What do you think of this idea? Would you be interested in a merge request including these changes for a future release of the package?

MattiSG commented 1 month ago

Hi @IGF-PSD and thank you for this idea!

This is a very exciting potential contribution, and we would of course be very happy for performance gains 😃 We are also very thankful that you took the time to open an issue and start a discussion to best plan such an implementation 👏

In order to define the best course of action (RFC, direct implementation, level of collaboration, rollout plan…), could you share with us:

Concrete use cases where current performance is a bottleneck, in particular the size and type of “exhaustive data” you mention.
Existing benchmarks that you might have made using the current codebase vs partial implementations with numba you might already have.
Expected impact on the public Python API (and, if any, on the Web API, but as I understand it there should be none).
Expected impact on the private API.
Expected costs of maintenance over time (do the numba decorators need to be updated? how common is the knowledge required to do so?).
Any additional requirements for deployment that would be brought by this change, such as operating system constraints or availability of a GPU on the host machine.

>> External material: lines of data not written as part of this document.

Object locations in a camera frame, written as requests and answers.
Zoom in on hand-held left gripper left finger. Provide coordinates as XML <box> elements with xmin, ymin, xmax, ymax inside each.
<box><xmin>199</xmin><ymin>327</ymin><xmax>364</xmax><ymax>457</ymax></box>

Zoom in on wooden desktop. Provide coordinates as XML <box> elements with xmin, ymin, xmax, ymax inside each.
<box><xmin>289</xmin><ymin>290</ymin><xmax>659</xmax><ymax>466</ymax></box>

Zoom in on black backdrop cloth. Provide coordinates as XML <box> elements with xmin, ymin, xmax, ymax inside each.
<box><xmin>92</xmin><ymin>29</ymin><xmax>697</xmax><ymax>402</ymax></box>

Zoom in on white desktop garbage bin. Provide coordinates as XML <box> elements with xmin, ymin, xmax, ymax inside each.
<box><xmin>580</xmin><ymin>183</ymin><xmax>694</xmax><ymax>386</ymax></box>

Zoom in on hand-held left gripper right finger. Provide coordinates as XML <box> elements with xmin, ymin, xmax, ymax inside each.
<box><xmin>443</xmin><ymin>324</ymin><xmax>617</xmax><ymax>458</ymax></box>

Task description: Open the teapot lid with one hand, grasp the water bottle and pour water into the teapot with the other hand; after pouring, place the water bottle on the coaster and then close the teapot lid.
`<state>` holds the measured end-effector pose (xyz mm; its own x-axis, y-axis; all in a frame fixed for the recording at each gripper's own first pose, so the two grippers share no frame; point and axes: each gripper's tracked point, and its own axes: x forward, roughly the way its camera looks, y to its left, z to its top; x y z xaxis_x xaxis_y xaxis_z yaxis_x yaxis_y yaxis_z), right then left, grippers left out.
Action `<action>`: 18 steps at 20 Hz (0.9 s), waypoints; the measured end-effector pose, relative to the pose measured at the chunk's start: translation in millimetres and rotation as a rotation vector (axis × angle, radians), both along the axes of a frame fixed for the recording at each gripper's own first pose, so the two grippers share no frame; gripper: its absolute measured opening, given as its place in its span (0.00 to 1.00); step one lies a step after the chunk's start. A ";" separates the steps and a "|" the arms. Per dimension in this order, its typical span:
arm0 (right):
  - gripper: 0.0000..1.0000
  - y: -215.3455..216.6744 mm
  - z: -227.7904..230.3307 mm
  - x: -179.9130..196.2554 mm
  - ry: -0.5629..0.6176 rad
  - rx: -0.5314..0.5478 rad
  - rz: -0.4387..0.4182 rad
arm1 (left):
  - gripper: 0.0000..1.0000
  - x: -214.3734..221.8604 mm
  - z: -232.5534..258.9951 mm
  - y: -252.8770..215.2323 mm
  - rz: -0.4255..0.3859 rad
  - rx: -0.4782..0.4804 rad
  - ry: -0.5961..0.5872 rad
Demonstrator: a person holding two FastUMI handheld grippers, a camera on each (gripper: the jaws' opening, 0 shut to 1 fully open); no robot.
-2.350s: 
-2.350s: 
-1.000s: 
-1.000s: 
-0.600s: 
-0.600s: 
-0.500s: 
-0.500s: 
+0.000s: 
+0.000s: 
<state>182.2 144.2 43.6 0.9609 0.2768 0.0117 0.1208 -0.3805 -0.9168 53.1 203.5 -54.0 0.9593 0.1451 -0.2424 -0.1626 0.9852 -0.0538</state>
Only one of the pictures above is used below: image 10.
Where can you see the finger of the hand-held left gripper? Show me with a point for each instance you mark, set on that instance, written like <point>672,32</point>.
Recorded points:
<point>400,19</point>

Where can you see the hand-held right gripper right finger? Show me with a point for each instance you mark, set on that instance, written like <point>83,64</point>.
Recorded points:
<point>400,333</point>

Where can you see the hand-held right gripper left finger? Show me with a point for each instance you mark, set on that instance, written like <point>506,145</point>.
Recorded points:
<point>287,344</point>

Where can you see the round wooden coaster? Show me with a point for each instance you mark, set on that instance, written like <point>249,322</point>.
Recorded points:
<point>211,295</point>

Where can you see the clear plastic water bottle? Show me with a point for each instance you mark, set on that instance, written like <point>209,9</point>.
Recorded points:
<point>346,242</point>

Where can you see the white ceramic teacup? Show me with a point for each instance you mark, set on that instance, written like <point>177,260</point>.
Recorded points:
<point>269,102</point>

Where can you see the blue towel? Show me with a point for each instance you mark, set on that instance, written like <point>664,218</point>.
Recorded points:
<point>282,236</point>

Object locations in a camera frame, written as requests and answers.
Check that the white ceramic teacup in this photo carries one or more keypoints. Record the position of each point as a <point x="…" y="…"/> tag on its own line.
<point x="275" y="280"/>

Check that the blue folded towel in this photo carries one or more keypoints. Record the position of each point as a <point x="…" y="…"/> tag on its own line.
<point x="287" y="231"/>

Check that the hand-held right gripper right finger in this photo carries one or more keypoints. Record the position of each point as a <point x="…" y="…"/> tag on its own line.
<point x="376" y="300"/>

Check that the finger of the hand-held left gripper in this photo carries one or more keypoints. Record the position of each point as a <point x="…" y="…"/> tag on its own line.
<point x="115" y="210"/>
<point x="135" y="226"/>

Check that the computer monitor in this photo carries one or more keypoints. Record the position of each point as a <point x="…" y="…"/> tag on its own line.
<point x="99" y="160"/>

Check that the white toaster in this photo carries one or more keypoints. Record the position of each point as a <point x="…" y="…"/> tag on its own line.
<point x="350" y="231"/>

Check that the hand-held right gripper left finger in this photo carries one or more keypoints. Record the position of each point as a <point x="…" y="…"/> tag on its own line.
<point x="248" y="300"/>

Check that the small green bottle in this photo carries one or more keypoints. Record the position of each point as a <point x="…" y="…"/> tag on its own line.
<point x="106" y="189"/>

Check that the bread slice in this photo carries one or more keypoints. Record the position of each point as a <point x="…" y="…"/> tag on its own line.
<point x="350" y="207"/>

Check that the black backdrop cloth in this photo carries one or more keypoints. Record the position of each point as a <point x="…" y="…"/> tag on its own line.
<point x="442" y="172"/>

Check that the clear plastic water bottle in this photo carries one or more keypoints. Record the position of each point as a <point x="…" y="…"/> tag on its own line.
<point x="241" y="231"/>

I understand this is a lot of additional information. If you prefer, we could also set up a synchronous video call to discuss these points and best understand your context 🙂

I would also love to hear from community technical experts such as @benjello @benoit-cty @bonjourmauko @Morendil @nikhilwoodruff @eraviart if they have experience, opinions or insights on using numba or alternatives on the OpenFisca codebase 🙂

benoit-cty commented 1 month ago

Hello, this will be great ! At LexImpact, @clallemand achieve to compute the revenue taxes on exhaustive data (POTE dataset : 39M lines and more than 1K columns) in less than an hour, using caching capacities of OpenFisca to avoid recomputing all variables each time.

IGF-PSD commented 1 month ago

Hello,

Thank you very much for your feedback!

We noticed these delays while working on different scenarios for reforming employer social security contributions. Simulating a scenario for each month of the year could easily take an hour. Even using the caching capabilities of openfisca, these times seemed too slow to implement, for example, an under-constrained optimization program to find the optimum thresholds associated with each scenario within the framework of our micro-simulation model or use a sufficiently fine parameter grid.
Without being able to "connect" openfiscaand numbaas the Period, Entity, Parameters, Variableetc. types are not natively compatible with numba, our first tests consisted in comparing a formula vectorized using numpy (which de facto ignores any optimizations included in openfisca to speed up this type of operation, but uses the same approach to perform the calculations) and its equivalent using numba. To calculate, for example, general tax relief (which is a reduction in employer contributions contributions implemented in openfisca-france) on a simulated population of 20 million individuals, the vectorized formula takes 10.8 seconds to iterate, whereas its "numba" equivalent (sometimes using a functional form, or using @jitclass) iterates on the same population in the same population in 200 ms. Performance gains are therefore of the order of 50 on this example.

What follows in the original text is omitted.